Begin at the first line of the data and copy each line through the one containing "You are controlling", that line included, with no pictures.
[AVAILABLE DATA — start]
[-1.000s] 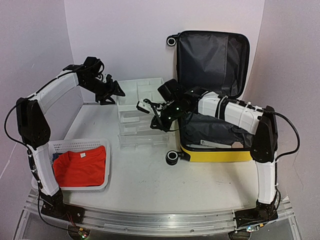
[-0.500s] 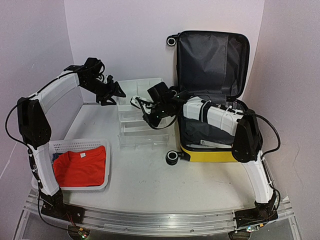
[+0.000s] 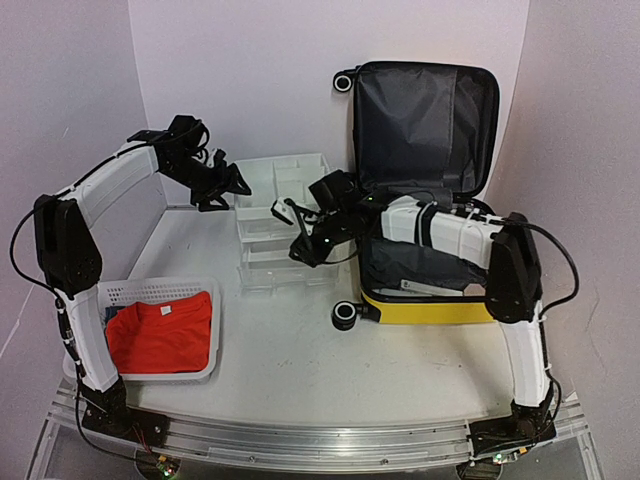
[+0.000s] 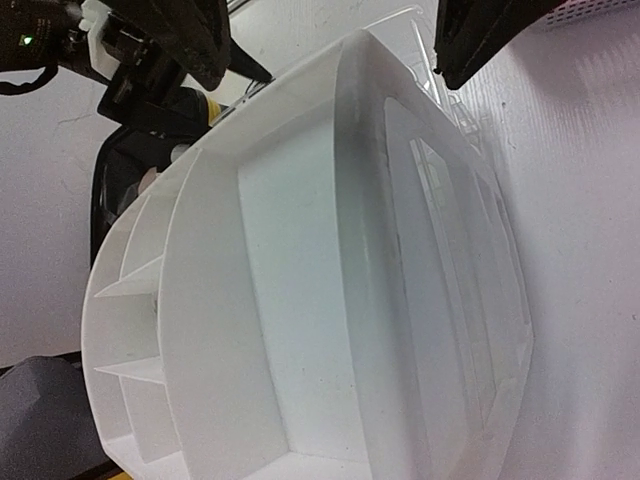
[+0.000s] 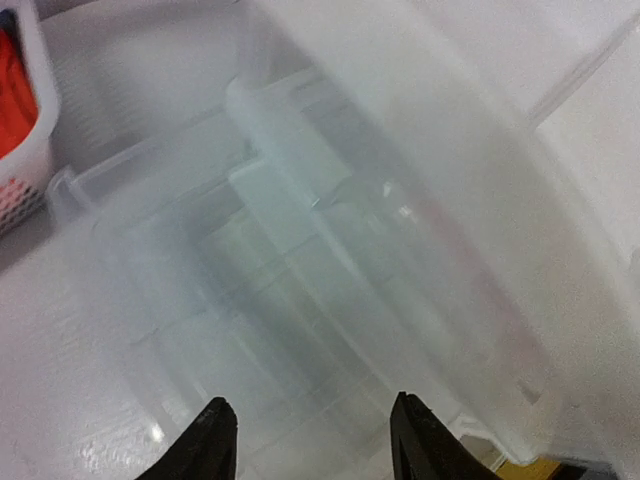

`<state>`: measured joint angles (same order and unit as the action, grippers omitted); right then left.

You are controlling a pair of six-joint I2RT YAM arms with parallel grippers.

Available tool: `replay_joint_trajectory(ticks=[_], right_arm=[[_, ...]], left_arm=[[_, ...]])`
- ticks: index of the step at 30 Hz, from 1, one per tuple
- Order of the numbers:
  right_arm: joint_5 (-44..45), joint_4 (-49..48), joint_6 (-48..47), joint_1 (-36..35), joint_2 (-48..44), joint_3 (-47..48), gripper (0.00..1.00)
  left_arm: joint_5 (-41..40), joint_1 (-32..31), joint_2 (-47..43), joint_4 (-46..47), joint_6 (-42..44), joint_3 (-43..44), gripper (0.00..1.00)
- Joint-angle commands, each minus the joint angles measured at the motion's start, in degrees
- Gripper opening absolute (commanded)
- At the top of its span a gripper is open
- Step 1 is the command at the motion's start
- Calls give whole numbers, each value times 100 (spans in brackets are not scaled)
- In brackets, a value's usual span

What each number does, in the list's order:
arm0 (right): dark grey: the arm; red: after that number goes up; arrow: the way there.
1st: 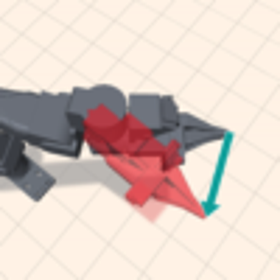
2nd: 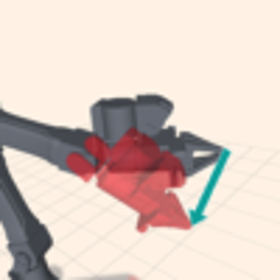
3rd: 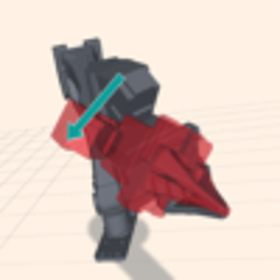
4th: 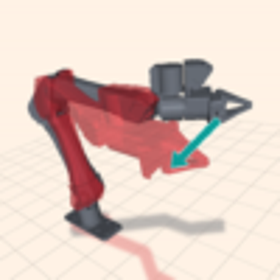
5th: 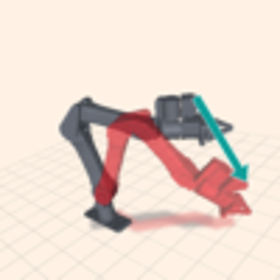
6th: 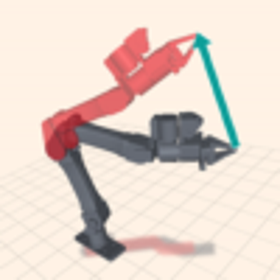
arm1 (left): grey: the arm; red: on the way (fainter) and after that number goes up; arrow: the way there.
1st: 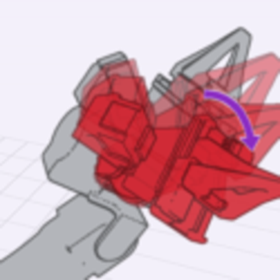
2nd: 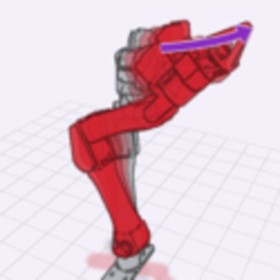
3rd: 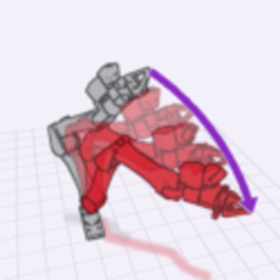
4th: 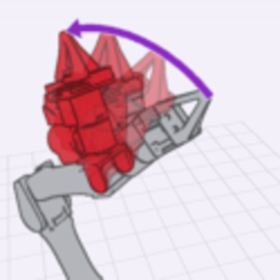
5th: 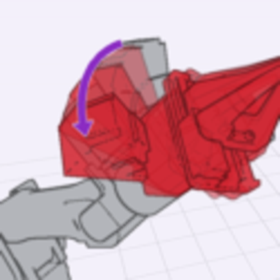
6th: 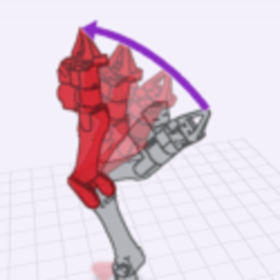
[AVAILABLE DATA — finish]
● **SOLUTION TO THE PROBLEM**:
[-1.000s] 
[-0.500s] 
[+0.000s] 
[+0.000s] 
[+0.000s] 

`<state>`: measured joint angles (same order and unit as the action, grippers omitted); right then left.

You are controlling a pair of six-joint I2RT YAM arms with parallel grippers.

The answer is now complete.